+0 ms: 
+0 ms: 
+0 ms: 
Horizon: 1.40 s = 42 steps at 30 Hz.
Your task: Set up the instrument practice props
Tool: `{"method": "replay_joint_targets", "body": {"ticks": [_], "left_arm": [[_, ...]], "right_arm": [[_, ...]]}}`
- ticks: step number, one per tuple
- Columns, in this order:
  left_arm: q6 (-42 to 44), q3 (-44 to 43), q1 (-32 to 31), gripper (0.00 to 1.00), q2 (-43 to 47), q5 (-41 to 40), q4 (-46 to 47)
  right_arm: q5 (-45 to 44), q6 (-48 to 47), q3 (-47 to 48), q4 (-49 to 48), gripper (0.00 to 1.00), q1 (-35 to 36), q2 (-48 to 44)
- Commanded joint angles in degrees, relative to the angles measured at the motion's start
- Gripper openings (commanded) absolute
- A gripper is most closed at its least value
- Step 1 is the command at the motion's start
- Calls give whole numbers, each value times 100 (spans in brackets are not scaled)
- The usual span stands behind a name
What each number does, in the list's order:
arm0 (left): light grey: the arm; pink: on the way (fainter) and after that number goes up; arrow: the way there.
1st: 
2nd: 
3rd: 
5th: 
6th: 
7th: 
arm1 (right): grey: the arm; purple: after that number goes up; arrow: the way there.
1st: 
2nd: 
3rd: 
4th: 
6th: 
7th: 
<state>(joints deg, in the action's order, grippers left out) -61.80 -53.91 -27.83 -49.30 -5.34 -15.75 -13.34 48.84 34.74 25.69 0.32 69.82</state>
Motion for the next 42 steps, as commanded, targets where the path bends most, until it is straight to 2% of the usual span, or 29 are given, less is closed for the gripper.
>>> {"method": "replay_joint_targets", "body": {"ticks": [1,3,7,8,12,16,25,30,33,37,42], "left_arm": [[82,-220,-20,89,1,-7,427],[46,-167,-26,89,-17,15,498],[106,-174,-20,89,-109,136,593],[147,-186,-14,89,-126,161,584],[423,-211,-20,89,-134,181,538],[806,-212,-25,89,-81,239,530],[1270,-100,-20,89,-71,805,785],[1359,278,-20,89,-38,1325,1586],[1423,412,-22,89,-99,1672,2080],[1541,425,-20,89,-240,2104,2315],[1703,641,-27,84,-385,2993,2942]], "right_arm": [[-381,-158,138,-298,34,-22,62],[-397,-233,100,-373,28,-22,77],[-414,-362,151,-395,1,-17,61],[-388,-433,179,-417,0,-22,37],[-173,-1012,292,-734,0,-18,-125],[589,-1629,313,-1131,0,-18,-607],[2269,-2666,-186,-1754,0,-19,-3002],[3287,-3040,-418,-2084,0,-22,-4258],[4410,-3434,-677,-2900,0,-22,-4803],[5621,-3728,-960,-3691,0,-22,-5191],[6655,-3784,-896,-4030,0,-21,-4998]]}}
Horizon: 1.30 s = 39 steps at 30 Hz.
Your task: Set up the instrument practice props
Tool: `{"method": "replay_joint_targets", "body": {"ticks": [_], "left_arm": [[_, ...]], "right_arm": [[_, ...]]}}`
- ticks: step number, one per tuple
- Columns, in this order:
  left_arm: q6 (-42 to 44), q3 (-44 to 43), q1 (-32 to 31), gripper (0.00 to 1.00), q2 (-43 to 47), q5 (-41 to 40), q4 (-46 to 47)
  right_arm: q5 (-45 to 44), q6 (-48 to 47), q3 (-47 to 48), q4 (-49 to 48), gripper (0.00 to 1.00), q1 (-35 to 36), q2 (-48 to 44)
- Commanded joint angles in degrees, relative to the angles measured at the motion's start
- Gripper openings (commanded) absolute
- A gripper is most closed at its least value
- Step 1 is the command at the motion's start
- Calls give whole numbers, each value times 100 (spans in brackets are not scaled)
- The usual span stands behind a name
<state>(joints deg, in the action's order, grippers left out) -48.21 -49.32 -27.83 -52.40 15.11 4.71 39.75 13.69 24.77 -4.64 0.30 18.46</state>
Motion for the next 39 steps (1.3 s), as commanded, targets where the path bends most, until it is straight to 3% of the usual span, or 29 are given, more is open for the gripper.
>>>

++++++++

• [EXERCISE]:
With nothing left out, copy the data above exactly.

• [RESULT OF THE EXERCISE]:
+0 ms: 
+0 ms: 
+0 ms: 
Horizon: 1.40 s = 42 steps at 30 Hz.
Your task: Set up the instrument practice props
Tool: `{"method": "replay_joint_targets", "body": {"ticks": [_], "left_arm": [[_, ...]], "right_arm": [[_, ...]]}}`
- ticks: step number, one per tuple
- Columns, in this order:
  left_arm: q6 (-42 to 44), q3 (-44 to 43), q1 (-32 to 31), gripper (0.00 to 1.00), q2 (-43 to 47), q5 (-41 to 40), q4 (-46 to 47)
  right_arm: q5 (-45 to 44), q6 (-48 to 47), q3 (-47 to 48), q4 (-49 to 48), gripper (0.00 to 1.00), q1 (-35 to 36), q2 (-48 to 44)
- Commanded joint angles in degrees, relative to the angles measured at the motion's start
- Gripper openings (commanded) absolute
- A gripper is most closed at its least value
- Step 1 is the command at the motion's start
- Calls give whole numbers, each value times 100 (spans in brackets are not scaled)
- The usual span stands behind a name
What each number does, in the list's order:
arm0 (left): light grey: the arm; pink: on the way (fainter) and after that number goes up; arrow: the way there.
1st: 
2nd: 
3rd: 
5th: 
6th: 
7th: 
arm1 (right): grey: the arm; purple: after that number goes up; arrow: the way there.
1st: 
2nd: 
3rd: 
4th: 
6th: 
7th: 
<state>(joints deg, in the action's order, grippers left out) -61.80 -53.91 -27.83 -49.30 -5.34 -15.75 -13.34 48.84 34.74 25.69 0.32 69.82</state>
Motion for the next 42 steps, as commanded, targets where the path bends most, until it is straight to 2% of the usual span, or 29 are given, less is closed for the gripper.
>>> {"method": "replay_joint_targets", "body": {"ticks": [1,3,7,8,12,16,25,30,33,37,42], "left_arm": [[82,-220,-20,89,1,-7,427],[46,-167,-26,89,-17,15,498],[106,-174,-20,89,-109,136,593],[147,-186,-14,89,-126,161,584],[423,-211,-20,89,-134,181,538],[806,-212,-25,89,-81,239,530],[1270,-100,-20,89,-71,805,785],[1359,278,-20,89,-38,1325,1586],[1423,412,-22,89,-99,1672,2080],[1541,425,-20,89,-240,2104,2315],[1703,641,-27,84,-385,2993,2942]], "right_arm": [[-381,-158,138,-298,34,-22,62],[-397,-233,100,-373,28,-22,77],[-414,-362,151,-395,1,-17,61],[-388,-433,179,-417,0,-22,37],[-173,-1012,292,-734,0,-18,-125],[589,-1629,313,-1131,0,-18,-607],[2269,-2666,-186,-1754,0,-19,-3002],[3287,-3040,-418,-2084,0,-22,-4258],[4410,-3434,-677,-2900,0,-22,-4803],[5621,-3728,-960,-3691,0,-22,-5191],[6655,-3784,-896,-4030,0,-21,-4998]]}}
Horizon: 1.30 s = 39 steps at 30 Hz.
Your task: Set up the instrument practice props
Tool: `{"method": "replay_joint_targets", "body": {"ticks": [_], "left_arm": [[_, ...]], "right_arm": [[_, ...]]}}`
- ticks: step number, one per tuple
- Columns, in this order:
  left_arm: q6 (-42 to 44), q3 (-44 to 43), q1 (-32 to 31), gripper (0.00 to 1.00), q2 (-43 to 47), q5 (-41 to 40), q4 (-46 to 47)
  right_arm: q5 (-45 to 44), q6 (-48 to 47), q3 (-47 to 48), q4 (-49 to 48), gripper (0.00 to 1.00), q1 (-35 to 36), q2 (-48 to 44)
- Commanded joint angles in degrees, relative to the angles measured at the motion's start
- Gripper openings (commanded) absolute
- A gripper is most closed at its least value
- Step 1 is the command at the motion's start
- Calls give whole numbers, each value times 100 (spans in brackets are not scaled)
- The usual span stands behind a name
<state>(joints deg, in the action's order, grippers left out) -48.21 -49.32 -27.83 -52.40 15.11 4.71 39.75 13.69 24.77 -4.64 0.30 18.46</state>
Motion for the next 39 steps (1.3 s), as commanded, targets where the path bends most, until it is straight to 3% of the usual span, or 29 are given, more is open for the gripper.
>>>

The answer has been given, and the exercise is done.